Alors en pleine effervescence intellectuelle, Nietzsche mène ses derniers travaux avant l’effondrement de sa santé. Le titre du Crépuscule des idoles reprend celui d’un opéra de Wagner, Le Crépuscule des dieux. On retrouve dans ce livre des idées développées précédemment, mais le ton en se fait plus radical et plus violent.
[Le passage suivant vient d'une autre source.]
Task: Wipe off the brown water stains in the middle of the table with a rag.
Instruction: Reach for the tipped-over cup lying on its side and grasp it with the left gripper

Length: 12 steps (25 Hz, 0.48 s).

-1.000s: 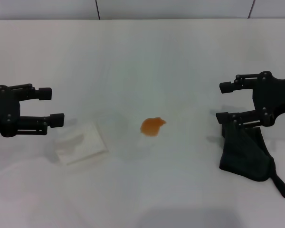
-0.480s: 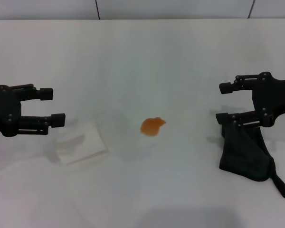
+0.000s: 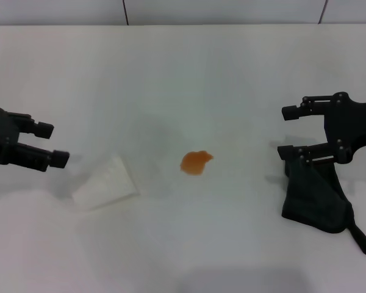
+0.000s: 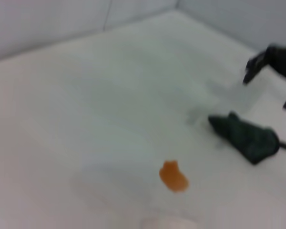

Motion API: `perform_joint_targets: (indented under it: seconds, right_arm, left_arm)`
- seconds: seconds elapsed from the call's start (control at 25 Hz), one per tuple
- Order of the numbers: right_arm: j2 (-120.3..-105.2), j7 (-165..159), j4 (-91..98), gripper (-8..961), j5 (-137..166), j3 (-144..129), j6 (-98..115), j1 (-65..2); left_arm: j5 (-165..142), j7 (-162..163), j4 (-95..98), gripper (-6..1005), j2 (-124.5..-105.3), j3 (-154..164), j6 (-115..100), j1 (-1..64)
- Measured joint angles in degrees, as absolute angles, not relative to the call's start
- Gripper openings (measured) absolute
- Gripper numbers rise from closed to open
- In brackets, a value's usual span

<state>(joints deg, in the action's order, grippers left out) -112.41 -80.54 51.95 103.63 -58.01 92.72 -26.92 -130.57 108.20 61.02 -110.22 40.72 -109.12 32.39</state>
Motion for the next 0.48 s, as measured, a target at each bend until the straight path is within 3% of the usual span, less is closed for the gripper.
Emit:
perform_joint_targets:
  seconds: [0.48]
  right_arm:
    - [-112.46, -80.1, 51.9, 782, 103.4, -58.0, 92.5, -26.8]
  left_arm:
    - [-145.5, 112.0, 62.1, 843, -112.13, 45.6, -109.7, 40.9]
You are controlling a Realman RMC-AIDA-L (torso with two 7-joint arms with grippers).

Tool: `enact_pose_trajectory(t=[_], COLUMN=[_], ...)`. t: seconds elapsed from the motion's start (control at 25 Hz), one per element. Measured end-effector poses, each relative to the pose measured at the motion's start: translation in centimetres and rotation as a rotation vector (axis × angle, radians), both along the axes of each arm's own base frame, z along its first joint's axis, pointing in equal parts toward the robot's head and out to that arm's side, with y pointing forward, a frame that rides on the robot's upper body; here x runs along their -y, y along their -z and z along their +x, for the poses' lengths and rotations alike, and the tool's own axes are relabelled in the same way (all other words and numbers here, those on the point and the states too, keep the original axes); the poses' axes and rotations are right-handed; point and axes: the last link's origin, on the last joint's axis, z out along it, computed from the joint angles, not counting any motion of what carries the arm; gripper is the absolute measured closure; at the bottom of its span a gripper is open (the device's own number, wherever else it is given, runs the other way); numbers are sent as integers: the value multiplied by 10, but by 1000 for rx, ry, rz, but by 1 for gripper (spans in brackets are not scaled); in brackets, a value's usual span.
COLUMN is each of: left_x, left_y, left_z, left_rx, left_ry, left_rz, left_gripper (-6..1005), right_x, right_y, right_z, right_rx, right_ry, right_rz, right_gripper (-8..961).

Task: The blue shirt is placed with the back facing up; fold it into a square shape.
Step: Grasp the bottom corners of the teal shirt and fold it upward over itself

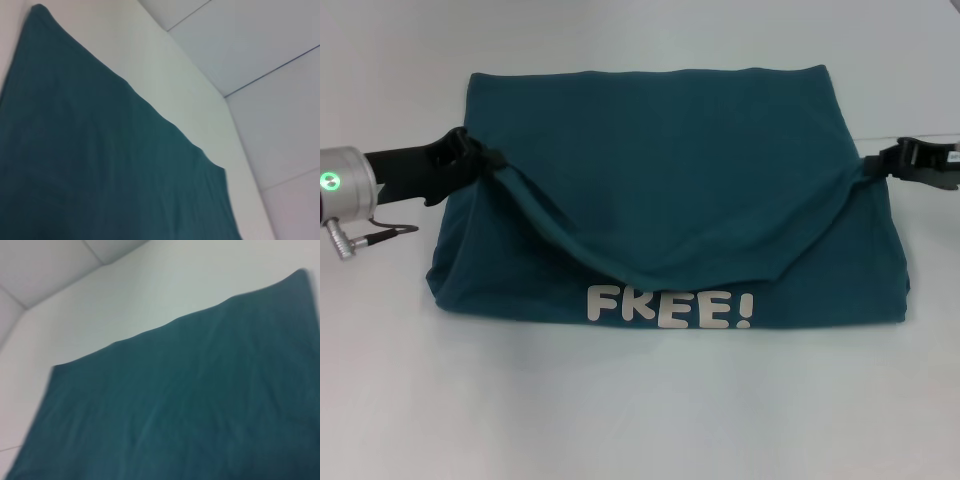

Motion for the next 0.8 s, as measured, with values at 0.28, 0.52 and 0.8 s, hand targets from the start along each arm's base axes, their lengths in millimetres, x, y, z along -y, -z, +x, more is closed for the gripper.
enact_pose_trajectory(t=[0.28,0.52,0.8], left_x=[-12,-21,-26], left_y=[-6,-10,-8], left_z=[10,16,22], left_rx=[-26,-38,-58], left_ry=[1,0,5], left_rz=[48,73,90], left_gripper=[999,999,998], right_x=[-23,-39,-50], right_y=[-1,-6,-2], right_z=[-16,-33,-41], right_rx=[89,136,203], right_ry=[-20,-61,-80], right_rz=[51,76,86], right_gripper=[899,899,898])
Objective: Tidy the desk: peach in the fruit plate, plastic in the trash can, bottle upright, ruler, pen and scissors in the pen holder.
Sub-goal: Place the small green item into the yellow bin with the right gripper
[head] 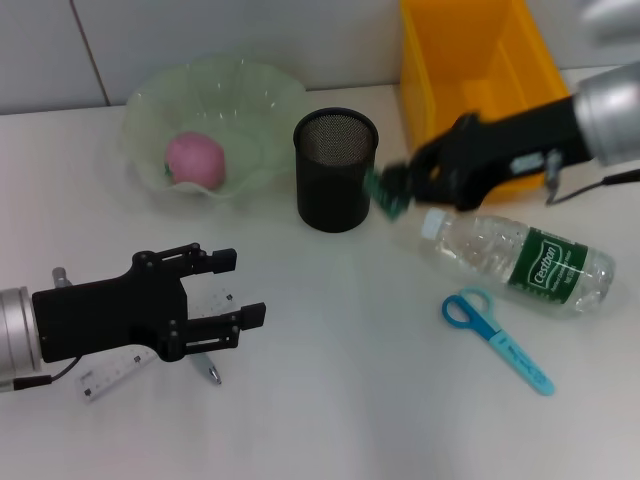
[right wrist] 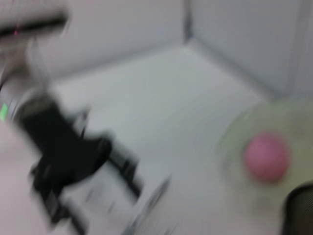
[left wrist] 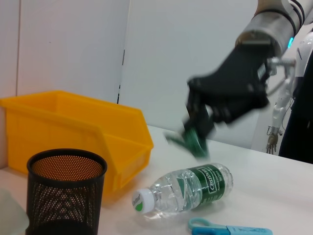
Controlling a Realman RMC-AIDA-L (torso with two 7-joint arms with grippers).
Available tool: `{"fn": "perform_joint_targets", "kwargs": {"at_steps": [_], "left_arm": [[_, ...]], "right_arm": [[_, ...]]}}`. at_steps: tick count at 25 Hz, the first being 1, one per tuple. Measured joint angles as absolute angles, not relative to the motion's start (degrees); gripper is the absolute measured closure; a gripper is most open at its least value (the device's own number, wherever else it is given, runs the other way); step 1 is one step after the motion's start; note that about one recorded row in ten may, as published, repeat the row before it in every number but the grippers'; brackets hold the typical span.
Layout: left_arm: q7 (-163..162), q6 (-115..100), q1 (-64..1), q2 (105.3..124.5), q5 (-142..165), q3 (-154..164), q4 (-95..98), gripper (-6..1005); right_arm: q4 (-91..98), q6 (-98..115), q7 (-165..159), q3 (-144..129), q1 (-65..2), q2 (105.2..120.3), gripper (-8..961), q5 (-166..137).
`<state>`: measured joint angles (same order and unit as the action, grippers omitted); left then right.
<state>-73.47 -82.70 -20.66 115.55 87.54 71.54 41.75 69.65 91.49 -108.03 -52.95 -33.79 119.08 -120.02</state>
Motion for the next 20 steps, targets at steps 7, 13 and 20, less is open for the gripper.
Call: {"fn": "perform_joint_targets", "kwargs": {"at_steps": [7, 13, 20], "left_arm": [[-73.1, -82.73, -20.68, 115.64, 87.54, 71.54, 41.75, 243], [-72.86, -82.8, -20.92, 115.74, 87.54, 71.54, 41.75, 243], [-72.86, -82.79, -20.92, 115.68, 87.54, 71.54, 41.75, 244]], "right_arm": [[60.5, 78.75, -97.14, -42.97, -30.15, 119.08, 826, -106.21], [52.87, 63.14, -89.31, -41.91, -29.2, 119.08, 817, -96.42], [48.39, 49.22, -88.66, -47.61, -31.86, 118.98, 807, -99.18]]}}
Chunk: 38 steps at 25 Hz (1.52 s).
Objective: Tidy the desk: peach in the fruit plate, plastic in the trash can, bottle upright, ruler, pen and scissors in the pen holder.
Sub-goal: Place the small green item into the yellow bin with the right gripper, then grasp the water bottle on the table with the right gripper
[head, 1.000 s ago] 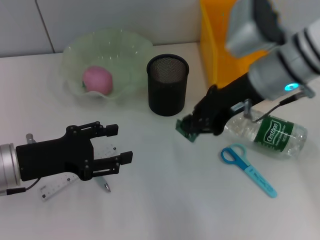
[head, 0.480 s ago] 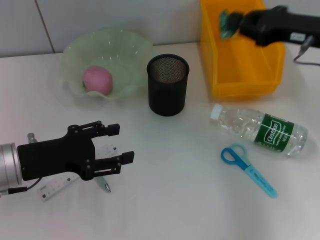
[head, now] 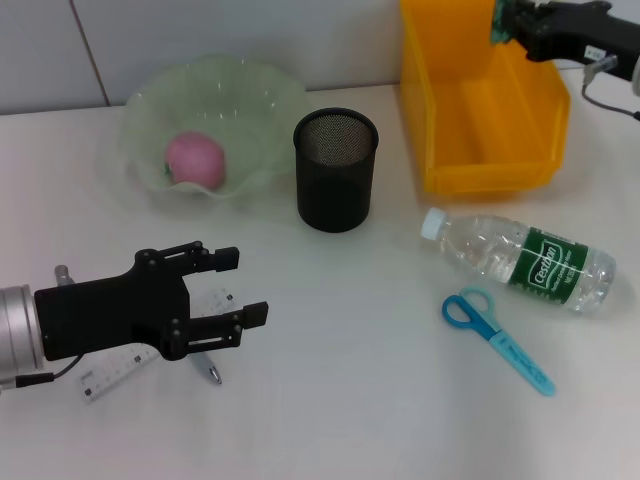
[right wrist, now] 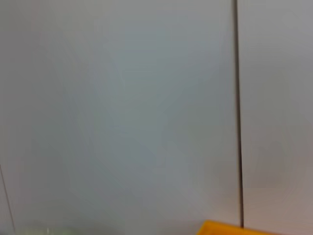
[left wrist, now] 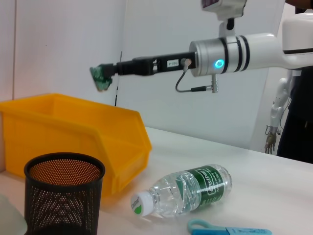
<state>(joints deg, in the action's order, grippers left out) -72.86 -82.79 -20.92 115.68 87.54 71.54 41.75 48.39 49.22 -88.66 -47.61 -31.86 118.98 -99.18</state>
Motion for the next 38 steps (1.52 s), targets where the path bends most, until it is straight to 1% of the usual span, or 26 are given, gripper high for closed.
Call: {"fn": "perform_joint_targets", "kwargs": {"at_steps": [8, 14, 24, 30, 35, 38], "left_arm": [[-72.89, -82.79, -21.0, 115.65, 87.54, 71.54, 41.75, 245], [-72.91, -82.79, -21.03, 115.57, 87.54, 71.54, 41.75, 246], [-72.87, -82.79, -21.09, 115.57, 87.54, 71.54, 41.75, 247], [-72.86, -82.79, -20.99, 115.5, 87.54, 71.54, 41.75, 248], [-72.86, -82.81, -20.78, 115.41, 87.54, 71.54, 41.74, 248], [-72.87, -83.01, -20.72, 115.4, 87.54, 71.54, 41.74, 249]], "right_arm": [[45.18, 46.53, -89.86, -48.52, -34.32, 118.59, 795, -102.36], [44.99, 46.62, -90.62, -48.52, -34.58, 118.48, 627, -102.42], [45.82, 47.62, -92.15, -48.05, -34.26, 118.67, 396, -102.12], [48.33, 59.08, -100.01, -47.54, -34.12, 117.82, 180, -101.89], [54.07, 72.69, -105.15, -47.59, -33.87, 117.71, 180, -102.04], [56.05, 76.03, -106.0, -47.82, -33.59, 117.69, 181, -102.34]]}}
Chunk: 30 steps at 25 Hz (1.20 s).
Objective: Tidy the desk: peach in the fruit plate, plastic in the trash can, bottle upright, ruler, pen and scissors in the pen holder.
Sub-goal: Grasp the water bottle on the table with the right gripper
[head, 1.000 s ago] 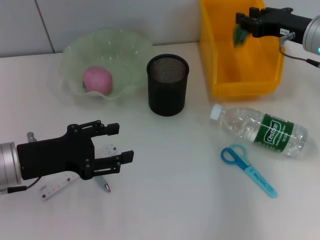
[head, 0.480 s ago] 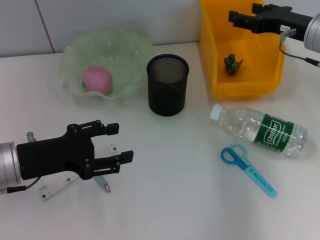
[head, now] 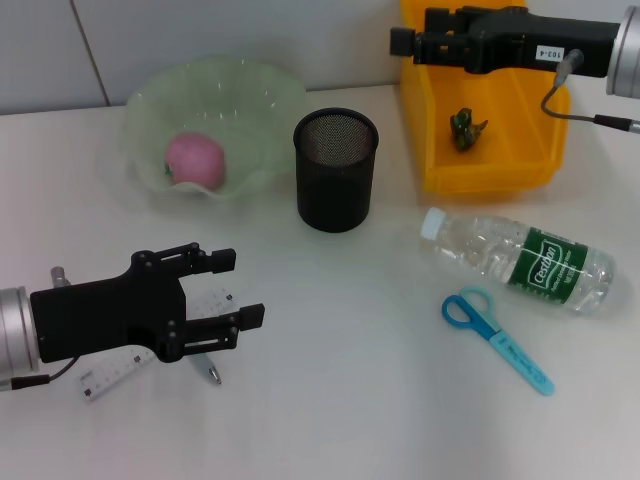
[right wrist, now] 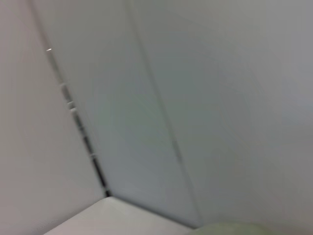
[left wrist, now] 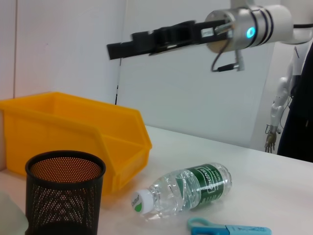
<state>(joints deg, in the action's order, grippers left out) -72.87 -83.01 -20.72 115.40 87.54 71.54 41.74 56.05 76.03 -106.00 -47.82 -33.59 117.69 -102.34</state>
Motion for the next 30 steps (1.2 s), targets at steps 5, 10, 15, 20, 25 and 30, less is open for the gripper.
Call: {"fn": "perform_joint_targets", "kwargs": {"at_steps": [5, 10, 15, 20, 25, 30], "left_arm": [[-72.86, -83.04, -20.65, 115.4, 87.54, 71.54, 41.74, 249], [-72.86, -83.06, -20.52, 115.4, 87.54, 71.54, 41.75, 250], [-72.86, -83.06, -20.47, 115.34, 87.54, 71.54, 41.75, 251], [-72.89, -83.05, -20.47, 115.31, 87.54, 71.54, 41.75, 251], [-72.91, -83.05, -20.48, 115.37, 87.54, 71.54, 41.74, 252], [-73.05, -83.05, -20.52, 115.47, 87.54, 71.5, 41.74, 253]], "right_arm": [[62.52, 82.46, -107.88, -48.18, -32.62, 117.7, 181, -107.02], [68.34, 88.4, -114.19, -48.32, -34.69, 117.24, 181, -121.09], [70.94, 91.4, -119.23, -47.83, -37.48, 115.77, 181, -128.43], [72.52, 97.54, -120.35, -47.73, -40.3, 114.13, 182, -133.37], [72.19, 102.71, -120.75, -48.29, -43.82, 113.69, 182, -141.05], [70.03, 105.94, -120.79, -48.69, -46.9, 113.54, 182, -147.6]]}}
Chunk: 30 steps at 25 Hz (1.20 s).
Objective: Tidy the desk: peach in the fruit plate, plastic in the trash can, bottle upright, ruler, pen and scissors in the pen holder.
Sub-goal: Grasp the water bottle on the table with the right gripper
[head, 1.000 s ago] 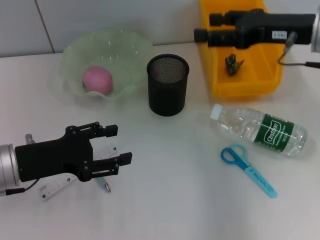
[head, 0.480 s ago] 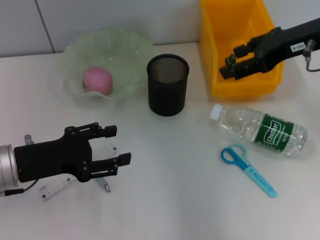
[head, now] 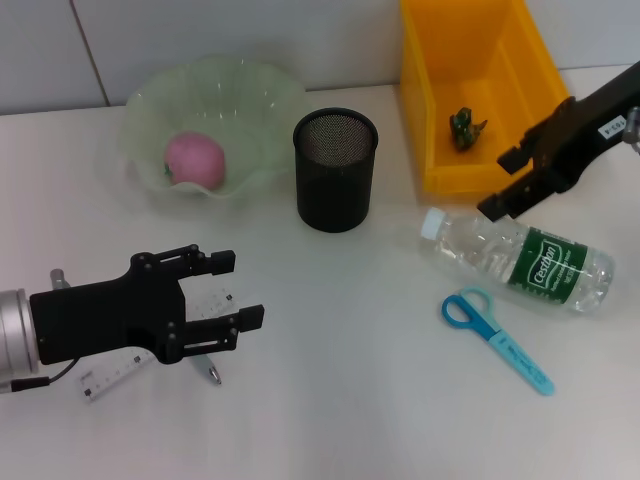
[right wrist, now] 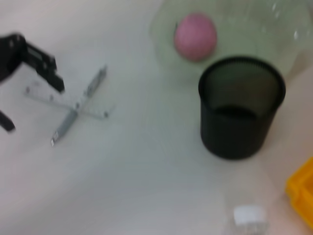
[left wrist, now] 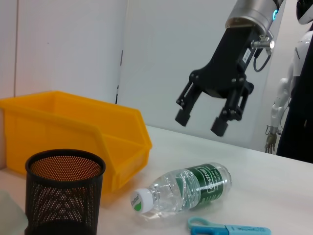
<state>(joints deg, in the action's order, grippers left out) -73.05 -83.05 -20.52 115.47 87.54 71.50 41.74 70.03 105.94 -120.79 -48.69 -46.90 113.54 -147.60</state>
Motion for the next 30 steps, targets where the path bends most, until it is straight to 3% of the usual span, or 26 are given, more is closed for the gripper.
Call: {"fn": "perform_joint_targets", "kwargs": {"at_steps": [12, 30], "left_arm": [[-73.38, -83.0, -20.81, 115.75, 87.54, 71.45, 41.75, 254], [-73.57, -83.28, -20.65, 115.82, 87.51, 70.75, 41.75, 256]], "right_arm": [[64.28, 105.49, -121.53, -52.28, -50.92, 113.77, 183, -161.25], [59.99, 100.74, -121.56, -56.04, -50.26, 114.52, 184, -167.2]]}}
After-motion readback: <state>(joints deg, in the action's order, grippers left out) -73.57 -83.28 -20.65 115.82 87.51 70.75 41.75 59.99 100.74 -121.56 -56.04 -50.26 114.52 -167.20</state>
Le titre annonce l’objectif de Nietzsche, qui est d’amener les idoles à leur fin, l’idole par excellence étant la vérité. Les idoles passant dans l’ombre du crépuscule, les hommes pourront enfin se tenir à la lumière du soleil. Le projet est donc celui d’une transmutation de toutes les valeurs, c’est-à-dire d’abord d’une évaluation des valeurs, et ensuite de leur inversion. Il s’agit de « philosopher avec un marteau », c’est-à-dire démolir les vieilles idoles. Mais le marteau est aussi celui du médecin, un outil d’auscultation. Pour Nietzsche en effet, le monde de l’homme est malade.
Socrate est le premier symptôme de cette maladie de l’homme. Nietzsche voit en Socrate un homme décadent, refusant d’assumer la dimension tragique de la vie, ses passions, ses sens et son corps, et qui a conduit la philosophie à se réfugier dans un monde purement intellectuel, celui de la raison. La philosophie est devenue métaphysique, c’est-à-dire qu’elle s’est tournée vers un monde des vérités universelles et s’est détournée du monde réel. Le monde réel est un monde d’apparences et d’illusions, un monde sensible, mais les philosophes ont préféré lui substituer un monde intelligible et rationnel.
Ces nouvelles valeurs d’universalité et de rationalité introduites par Socrate ont rendu l’homme malade car elles l’ont conduit à mutiler sa vie même. En effet, refuser les passions et le sensible, refuser la dimension destructrice et douloureuse de la vie, c’est refuser la vie-même. Cette pathologie se traduit par la morale, qui se réfère à des idéaux et à des concepts qui sont illusoires, tels que ceux de volonté et de libre arbitre. La morale, qui prolonge la mutilation de l’homme, achève de le rendre malade. Nietzsche cherche alors ce qui peut sauver le monde et rendre l’humanité meilleure. Il faut avant tout sortir de cette logique de la peur, du jugement et de la culpabilité. À la morale, qui prétend améliorer l’homme mais le fait au contraire dégénérer, Nietzsche oppose une philosophie de la vie et de la création.
« La morale n’est qu’une interprétation – ou plus exactement une fausse interprétation – de certains phénomènes ».